» **TASK OBJECTIVE**:
Say how many lines in the data below contain the word "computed", and give no other text.

(Stored data)
============================================================
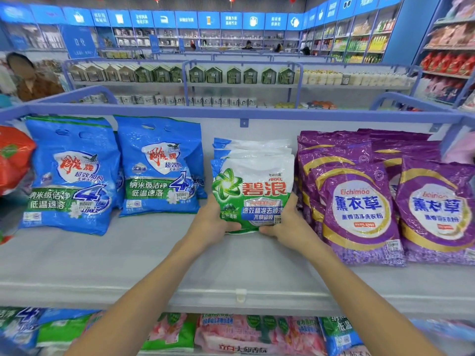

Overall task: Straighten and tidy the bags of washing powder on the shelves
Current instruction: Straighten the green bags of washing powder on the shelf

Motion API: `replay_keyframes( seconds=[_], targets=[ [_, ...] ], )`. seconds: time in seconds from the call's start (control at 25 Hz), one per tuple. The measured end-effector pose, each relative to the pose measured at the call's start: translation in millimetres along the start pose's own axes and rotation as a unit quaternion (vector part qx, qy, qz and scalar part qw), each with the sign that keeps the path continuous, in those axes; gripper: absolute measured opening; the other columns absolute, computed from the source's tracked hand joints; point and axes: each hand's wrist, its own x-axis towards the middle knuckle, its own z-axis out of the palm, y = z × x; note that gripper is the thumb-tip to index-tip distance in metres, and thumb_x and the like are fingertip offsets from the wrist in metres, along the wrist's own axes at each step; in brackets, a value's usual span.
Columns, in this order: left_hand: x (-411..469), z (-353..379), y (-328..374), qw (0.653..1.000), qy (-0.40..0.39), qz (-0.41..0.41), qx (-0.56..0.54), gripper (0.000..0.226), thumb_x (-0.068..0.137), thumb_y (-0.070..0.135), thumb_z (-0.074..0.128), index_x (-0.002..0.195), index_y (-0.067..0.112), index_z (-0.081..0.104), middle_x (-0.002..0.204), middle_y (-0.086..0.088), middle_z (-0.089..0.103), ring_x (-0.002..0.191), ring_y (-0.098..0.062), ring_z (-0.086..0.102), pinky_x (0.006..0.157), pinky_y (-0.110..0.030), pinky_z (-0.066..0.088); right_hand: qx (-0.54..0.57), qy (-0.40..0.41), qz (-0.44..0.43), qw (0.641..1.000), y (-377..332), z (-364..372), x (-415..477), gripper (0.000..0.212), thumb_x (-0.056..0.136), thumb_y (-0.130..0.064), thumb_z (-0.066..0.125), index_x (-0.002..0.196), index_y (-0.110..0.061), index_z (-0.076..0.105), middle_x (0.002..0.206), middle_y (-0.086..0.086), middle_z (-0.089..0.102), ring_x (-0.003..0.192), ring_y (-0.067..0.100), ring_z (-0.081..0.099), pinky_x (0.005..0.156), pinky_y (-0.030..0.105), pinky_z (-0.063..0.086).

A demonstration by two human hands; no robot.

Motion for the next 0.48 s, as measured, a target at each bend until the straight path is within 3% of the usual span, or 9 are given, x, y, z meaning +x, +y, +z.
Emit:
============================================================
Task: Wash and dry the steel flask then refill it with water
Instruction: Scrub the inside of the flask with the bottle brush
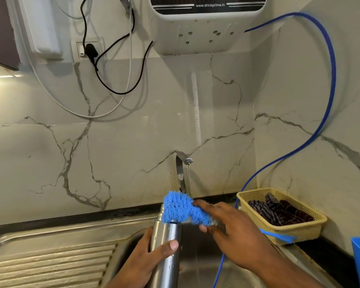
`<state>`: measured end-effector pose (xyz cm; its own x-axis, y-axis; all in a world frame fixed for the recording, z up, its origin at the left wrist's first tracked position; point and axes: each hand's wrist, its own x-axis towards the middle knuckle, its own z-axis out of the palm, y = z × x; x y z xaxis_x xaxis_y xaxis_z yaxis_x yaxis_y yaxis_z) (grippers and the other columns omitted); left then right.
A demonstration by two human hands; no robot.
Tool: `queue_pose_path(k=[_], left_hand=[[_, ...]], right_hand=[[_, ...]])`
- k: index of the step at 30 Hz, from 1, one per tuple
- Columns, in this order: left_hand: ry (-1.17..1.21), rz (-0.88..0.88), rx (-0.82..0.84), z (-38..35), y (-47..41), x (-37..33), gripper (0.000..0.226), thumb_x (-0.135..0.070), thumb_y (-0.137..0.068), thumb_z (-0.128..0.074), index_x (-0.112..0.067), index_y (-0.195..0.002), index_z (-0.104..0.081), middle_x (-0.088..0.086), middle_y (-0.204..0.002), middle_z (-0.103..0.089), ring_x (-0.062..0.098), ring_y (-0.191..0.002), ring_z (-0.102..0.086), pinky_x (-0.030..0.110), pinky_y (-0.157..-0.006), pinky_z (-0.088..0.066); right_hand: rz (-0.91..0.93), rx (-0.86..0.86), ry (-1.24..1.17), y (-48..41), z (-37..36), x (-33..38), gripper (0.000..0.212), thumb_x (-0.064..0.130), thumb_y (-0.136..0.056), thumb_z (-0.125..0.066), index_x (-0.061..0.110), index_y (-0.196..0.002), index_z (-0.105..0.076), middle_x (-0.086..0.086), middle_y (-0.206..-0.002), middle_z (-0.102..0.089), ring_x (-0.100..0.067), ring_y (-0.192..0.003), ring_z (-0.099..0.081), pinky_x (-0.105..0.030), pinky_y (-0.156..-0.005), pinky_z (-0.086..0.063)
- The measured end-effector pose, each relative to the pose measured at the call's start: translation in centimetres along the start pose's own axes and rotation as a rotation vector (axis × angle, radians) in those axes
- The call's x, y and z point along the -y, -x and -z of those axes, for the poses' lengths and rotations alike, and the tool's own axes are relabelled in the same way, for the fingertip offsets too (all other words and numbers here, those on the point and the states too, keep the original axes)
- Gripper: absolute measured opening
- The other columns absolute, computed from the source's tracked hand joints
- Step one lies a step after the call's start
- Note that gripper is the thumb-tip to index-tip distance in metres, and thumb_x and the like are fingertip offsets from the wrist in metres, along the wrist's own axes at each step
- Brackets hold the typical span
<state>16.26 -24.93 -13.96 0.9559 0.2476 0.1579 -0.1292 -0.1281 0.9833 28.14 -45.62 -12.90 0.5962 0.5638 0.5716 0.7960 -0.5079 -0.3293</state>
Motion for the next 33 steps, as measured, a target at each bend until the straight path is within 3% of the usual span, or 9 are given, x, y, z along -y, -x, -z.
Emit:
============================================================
» **REPLY**:
2